We say that $Y$ has HEP (Homotopy Extension Property) if for every metric space $X$ and closed subset $A$ of $X$, if $h\colon(X\times\{0\})\cup(A\times[0,1])\to Y$ is continuous then we can extend it to $H\colon X\times[0,1]\to Y$.


I want to show that $Y$ is ANE then $Y$ has HEP. So let $Y$ be ANE and $X$ a metric space, $A\subseteq X$ closed.

Suppose $F=(X\times\{0\})\cup(A\times[0,1])$ and $h\colon F\to Y$ is continuous.

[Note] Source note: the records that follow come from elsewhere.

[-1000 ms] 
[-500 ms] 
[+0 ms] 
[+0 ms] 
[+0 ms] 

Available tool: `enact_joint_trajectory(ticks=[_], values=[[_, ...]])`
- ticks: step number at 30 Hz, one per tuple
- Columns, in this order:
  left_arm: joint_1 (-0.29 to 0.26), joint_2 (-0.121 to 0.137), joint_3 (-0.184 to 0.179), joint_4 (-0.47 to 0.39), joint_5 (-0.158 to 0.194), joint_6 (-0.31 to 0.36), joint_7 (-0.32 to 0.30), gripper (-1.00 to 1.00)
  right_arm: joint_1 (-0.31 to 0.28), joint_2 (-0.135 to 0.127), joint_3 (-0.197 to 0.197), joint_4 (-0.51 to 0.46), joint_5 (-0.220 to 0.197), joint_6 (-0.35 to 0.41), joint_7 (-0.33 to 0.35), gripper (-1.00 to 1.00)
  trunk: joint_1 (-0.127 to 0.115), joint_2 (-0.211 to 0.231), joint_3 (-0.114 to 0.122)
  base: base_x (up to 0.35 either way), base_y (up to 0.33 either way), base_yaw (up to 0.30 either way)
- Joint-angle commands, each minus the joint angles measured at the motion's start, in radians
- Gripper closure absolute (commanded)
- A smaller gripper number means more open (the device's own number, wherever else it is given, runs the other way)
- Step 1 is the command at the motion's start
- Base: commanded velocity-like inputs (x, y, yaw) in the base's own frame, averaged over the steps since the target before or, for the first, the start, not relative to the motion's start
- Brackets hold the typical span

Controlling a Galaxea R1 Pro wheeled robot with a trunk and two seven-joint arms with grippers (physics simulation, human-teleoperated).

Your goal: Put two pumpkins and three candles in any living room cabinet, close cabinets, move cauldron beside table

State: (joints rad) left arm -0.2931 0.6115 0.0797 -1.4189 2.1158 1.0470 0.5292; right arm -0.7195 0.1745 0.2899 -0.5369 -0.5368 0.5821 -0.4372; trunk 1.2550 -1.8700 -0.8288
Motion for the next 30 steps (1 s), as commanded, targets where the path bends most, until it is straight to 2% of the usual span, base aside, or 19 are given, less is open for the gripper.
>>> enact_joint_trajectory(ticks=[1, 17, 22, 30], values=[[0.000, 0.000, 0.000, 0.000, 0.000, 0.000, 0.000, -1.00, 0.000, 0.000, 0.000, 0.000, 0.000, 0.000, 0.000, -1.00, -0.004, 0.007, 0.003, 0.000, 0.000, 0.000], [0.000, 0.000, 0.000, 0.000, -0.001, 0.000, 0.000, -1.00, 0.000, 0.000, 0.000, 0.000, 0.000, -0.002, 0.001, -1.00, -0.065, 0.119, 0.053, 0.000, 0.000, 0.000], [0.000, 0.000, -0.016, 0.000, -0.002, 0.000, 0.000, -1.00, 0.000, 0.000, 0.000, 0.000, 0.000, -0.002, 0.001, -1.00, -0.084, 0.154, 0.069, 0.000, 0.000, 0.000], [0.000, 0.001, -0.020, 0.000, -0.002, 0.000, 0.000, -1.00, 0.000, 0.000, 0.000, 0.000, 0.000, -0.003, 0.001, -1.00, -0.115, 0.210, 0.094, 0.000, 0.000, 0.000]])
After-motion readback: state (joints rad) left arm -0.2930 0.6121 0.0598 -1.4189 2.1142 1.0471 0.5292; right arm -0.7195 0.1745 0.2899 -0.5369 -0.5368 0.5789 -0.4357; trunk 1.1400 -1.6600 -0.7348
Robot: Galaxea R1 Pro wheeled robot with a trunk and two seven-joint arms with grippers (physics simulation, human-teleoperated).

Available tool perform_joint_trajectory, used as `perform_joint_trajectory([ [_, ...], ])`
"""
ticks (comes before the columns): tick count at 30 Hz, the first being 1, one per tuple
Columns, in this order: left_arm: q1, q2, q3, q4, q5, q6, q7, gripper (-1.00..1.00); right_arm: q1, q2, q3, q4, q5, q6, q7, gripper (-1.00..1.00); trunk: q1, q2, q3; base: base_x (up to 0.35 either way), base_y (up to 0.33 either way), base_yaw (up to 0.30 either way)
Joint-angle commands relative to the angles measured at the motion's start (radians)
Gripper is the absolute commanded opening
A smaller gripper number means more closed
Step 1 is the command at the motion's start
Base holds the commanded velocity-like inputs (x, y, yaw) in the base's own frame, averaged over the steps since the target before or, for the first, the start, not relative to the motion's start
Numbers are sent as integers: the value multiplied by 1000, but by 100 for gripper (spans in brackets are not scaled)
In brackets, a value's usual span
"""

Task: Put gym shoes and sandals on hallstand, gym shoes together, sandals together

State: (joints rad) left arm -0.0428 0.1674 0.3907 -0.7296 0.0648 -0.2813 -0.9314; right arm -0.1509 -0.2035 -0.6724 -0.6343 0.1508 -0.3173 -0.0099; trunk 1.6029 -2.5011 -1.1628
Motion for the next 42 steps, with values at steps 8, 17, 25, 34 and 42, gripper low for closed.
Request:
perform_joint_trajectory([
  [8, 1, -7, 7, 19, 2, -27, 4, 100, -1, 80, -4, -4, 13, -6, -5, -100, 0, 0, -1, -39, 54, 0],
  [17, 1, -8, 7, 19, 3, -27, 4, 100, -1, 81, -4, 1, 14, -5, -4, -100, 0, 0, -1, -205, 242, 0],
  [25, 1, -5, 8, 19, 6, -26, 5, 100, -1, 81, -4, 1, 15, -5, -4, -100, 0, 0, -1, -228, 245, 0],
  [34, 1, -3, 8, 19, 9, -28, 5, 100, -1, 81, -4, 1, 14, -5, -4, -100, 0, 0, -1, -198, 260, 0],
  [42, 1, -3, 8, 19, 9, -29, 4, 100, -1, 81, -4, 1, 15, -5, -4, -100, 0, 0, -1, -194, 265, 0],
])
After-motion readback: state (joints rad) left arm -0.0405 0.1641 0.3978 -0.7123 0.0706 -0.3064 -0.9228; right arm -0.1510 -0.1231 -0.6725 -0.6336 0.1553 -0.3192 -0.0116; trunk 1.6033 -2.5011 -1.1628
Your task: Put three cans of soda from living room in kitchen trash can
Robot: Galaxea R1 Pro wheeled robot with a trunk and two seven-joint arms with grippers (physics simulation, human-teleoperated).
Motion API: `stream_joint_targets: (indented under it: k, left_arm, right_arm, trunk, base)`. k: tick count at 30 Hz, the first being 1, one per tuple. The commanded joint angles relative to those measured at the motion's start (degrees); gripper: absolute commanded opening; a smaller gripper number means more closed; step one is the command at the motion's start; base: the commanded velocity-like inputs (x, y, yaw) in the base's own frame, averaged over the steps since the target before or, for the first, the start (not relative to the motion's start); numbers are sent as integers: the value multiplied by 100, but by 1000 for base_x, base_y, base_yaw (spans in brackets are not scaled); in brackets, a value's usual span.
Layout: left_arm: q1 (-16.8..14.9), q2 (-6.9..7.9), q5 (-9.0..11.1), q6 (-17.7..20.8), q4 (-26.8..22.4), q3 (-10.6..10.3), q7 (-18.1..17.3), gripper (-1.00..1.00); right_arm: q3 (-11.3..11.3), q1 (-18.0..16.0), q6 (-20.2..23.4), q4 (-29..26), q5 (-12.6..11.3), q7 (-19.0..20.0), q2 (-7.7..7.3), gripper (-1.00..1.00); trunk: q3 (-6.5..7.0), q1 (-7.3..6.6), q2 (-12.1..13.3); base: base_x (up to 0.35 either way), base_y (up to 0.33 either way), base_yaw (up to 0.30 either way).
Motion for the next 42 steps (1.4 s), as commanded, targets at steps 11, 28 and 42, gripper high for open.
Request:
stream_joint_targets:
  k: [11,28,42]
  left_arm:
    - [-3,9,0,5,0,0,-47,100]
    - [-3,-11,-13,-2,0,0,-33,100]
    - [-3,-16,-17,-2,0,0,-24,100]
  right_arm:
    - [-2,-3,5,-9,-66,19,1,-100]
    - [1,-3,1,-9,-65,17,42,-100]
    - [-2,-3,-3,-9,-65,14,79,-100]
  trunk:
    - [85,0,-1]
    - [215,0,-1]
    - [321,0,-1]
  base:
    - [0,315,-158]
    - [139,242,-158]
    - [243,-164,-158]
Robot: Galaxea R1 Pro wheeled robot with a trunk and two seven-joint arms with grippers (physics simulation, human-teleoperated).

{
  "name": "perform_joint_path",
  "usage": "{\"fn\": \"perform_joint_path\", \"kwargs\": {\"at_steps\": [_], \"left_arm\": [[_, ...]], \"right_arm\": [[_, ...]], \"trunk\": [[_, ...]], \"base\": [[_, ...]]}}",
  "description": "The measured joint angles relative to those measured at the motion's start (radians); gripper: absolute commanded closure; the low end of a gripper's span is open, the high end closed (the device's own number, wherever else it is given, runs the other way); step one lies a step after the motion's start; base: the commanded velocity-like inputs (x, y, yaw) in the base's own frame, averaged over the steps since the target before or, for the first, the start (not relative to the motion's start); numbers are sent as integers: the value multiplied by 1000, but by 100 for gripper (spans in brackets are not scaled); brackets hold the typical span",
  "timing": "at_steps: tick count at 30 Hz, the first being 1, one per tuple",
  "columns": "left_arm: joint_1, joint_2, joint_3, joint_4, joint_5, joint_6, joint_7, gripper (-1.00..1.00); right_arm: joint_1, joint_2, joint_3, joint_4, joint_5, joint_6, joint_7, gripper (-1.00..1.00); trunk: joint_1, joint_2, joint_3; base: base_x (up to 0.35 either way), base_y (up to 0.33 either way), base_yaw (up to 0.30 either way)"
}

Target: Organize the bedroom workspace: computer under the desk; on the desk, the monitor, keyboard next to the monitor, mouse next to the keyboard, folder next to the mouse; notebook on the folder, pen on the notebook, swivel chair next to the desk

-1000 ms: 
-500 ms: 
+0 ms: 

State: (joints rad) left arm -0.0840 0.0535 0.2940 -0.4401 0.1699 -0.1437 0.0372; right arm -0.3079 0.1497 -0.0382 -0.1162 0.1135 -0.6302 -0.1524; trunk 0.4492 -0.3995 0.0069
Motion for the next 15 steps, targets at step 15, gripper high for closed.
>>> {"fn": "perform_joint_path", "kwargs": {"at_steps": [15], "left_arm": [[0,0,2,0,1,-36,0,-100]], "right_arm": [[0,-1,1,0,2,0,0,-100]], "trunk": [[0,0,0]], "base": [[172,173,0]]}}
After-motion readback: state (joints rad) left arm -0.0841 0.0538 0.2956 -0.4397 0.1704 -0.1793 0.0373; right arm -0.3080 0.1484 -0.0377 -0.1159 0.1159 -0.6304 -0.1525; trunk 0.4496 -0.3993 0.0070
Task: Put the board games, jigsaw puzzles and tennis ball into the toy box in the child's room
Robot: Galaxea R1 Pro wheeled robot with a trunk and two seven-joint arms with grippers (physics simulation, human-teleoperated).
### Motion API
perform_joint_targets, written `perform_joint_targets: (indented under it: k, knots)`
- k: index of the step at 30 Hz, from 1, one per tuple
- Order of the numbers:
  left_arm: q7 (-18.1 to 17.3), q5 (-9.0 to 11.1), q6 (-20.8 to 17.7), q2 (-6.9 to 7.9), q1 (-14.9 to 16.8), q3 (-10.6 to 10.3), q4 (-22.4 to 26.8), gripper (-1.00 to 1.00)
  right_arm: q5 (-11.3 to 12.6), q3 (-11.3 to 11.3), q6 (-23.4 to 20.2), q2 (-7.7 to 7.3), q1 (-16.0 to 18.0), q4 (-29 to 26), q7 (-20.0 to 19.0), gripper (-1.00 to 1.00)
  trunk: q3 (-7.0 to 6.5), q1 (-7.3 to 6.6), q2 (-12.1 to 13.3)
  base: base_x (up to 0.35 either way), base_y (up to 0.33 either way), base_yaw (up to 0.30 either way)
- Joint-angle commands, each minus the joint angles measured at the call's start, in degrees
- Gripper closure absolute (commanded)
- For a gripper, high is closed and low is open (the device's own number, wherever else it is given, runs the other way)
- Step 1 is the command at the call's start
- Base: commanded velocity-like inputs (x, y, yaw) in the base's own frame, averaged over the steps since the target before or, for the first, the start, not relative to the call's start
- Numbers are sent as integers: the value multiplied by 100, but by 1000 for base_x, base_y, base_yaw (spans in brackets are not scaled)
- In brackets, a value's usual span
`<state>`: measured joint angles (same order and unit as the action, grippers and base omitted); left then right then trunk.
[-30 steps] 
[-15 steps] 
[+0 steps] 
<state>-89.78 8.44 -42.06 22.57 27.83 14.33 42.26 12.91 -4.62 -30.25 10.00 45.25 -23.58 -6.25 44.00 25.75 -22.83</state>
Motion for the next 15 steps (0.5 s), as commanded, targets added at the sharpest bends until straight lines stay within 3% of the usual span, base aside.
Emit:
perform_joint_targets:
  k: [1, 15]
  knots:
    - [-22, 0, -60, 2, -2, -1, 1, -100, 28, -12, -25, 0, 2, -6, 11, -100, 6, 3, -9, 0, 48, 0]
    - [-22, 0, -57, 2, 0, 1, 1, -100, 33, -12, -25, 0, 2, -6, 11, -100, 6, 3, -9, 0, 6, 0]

We can therefore find an open $U\supseteq F$ and extend $h$ to $h'\colon U\to Y$. By Urysohn's lemma there is $g\colon X\times[0,1]\to[0,1]$ continuous such that: $g(x,t)=1$ for $(x,t)\in F$ and $g(x,t)=0$ for $(x,t)\notin U$.

Define $H(x,t)=h'\Big(x,\ g(x,t)\cdot t\Big)$. Clearly $H$ extends $h$ continuously, however there is a fine detail which I cannot overcome:

Suppose $(x,t)\in U$ why does $(x,\ g(x,t)\cdot t)\in U$ as well? I cannot think of a reason why this should be true, but I also cannot find an argument why this must not be possible to have (in a sense, $U$ should be closed downwards in the second coordinate).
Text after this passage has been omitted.